2.2 Tasks

Tasks are objects that contain the (usually tabular) data and additional meta-data to define a machine learning problem. The meta-data is, for example, the name of the target variable for supervised machine learning problems, or the type of the dataset (e.g. a spatial or survival). This information is used for specific operations that can be performed on a task.

2.2.1 Task Types

To create a task from a data.frame(), data.table() or Matrix(), you first need to select the right task type:

  • Classification Task: The target is a label (stored as character()orfactor()) with only few distinct values.
    TaskClassif.

  • Regression Task: The target is a numeric quantity (stored as integer() or double()).
    TaskRegr.

  • Survival Task: The target is the (right-censored) time to an event. More censoring types are currently in development.
    mlr3proba::TaskSurv in add-on package mlr3proba.

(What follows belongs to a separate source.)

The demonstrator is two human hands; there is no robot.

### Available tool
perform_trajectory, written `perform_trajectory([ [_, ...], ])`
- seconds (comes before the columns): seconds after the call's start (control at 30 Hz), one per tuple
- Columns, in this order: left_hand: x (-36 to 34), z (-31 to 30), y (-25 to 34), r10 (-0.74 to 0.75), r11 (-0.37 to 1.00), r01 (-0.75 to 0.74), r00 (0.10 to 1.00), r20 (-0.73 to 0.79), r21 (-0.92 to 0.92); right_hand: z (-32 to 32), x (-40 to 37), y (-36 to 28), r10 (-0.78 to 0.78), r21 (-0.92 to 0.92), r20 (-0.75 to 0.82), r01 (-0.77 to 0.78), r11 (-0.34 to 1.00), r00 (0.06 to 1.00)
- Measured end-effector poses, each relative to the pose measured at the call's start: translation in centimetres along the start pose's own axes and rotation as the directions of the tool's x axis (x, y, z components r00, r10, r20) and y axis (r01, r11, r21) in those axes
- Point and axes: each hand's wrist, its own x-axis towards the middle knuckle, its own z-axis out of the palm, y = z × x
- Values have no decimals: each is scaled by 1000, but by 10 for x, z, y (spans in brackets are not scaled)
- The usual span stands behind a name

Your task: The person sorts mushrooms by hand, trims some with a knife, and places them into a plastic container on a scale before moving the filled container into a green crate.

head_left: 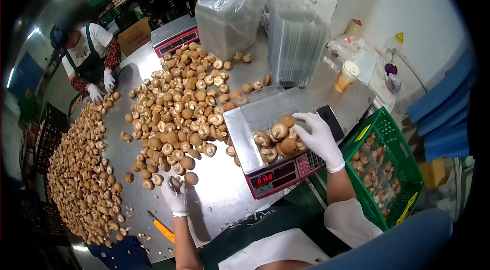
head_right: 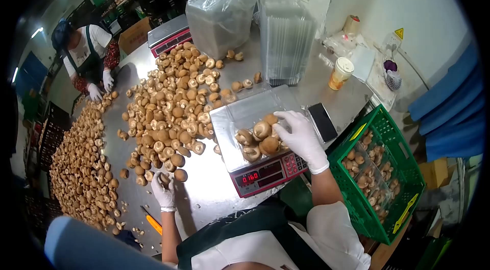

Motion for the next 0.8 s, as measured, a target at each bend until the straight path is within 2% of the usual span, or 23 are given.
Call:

  • Density Task: An unsupervised task to estimate the density.
    mlr3proba::TaskDens in add-on package mlr3proba.

  • Cluster Task: An unsupervised task type; there is no target and the aim is to identify similar groups within the feature space.
    mlr3cluster::TaskClust in add-on package mlr3cluster.

  • Spatial Task: Observations in the task have spatio-temporal information (e.g. coordinates).
    mlr3spatiotempcv::TaskRegrST or mlr3spatiotempcv::TaskClassifST in add-on package mlr3spatiotempcv.

  • Ordinal Regression Task: The target is ordinal.
    TaskOrdinal in add-on package mlr3ordinal (still in development).

2.2.2 Task Creation

As an example, we will create a regression task using the mtcars data set from the package datasets and predict the numeric target variable "mpg" (miles per gallon). We only consider the first two features in the dataset for brevity.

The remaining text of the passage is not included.